While most visitors will only attend the Giardini pavilion, this exhibition’s best portion is actually housed across the city, in the New Gallery of the Romanian Institute for Culture and Humanistic Research. The can’t-miss work there is a VR piece in which the viewer is allowed to look at, touch, and even see through the eyes of Pintilie’s subjects.


So many pavilions this year envision the structures in which they’re set as bodies that doing so became something of a cliché. Jonathas de Andrade’s Brazilian Pavilion was among them, but it stood out among the crowd because it did so with such dry wit. At this pavilion, you enter through one gigantic sculpture of an ear. You could, in theory, go out the other—that is, if you don’t get nearly trapped in the middle by a massive red plume of fabric that puffs up with air à la a lung. Throughout are other oddities: a sculpture of a severed tongue leaking blood, a suspended head that bobs up and down (and threatens to hit viewers that aren’t careful), and more. The fun and games end, however, when you encounter a video in which rhythmically cut zooms into people’s hands and feet are interspersed with shots of upheaval in Brazil. In de Andrade’s hands, his home country of Brazil is an ailing body in need of a cure.

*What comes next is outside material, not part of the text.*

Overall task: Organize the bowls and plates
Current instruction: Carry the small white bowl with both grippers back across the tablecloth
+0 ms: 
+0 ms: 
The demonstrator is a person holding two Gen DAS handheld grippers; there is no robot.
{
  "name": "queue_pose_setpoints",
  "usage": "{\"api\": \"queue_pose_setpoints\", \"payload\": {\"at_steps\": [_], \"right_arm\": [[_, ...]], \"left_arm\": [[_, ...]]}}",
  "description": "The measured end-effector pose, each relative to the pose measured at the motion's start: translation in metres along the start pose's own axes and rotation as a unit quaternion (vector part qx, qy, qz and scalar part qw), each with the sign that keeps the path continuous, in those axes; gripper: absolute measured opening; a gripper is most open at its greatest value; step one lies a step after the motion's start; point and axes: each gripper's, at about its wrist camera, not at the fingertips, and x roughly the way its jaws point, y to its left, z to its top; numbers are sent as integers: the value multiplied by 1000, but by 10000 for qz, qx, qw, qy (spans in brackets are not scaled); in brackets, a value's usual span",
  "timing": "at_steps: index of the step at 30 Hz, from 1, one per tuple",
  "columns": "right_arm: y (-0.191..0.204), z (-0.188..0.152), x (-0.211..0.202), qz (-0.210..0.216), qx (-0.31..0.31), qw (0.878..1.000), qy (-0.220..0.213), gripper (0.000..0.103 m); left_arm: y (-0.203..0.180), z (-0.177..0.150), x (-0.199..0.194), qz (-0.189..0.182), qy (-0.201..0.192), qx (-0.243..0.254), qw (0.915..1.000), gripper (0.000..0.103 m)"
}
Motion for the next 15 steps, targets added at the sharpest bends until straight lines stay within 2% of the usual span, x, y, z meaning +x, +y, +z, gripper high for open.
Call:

Vampires that inhabit a slowly drifting spacecraft are the subject of Pedro Neves Marques’s offbeat Portugal Pavilion, a show that doubles as a smart play with horror and sci-fi trappings and a tender meditation on bodily transformation. Though there are several elegant poems printed on long sheets of paper, three films are the main attraction here, each of them focusing on five people who travel amid the stars with the aim of reaching some unknown destination. In one film, one of the passengers mysteriously pulls out a retainer fitted with a set of fangs and places it on a table; in another, the protagonists read X-Men comic books about mutated superheroes. While there’s nothing overtly queer in these films, vampires have been used as metaphors for people passing in a world where just about everyone else functions differently. Neves Marques’s creatures function similarly—they look like us, but they have been marginalized to a point where they no longer live on the same planet. In spite of it all, they find means of survival.

 

The Biennale’s big surprise was the Latvian Pavilion, a handsome assortment of too many loopy ceramics to count by the duo Skuja Braden. None of the sculptures here are of the dramatic scale typically seen in Biennale pavilions, but all of them impress by virtue of their weirdness. Some appear to be misshapen plates that loll off the side of tables, and others could act as vases; one is even a functional fountain, and another takes the form of a tiled wall. Fish, snails, serpents, Dalmatians, and buxom women appear throughout, as do images of the Buddha, a reference to the artists’ Zen faith. The so-bad-it’s-good maximalism could easily go awry, but it pays off in spades, offering a rare moment of pure and unfettered visual pleasure.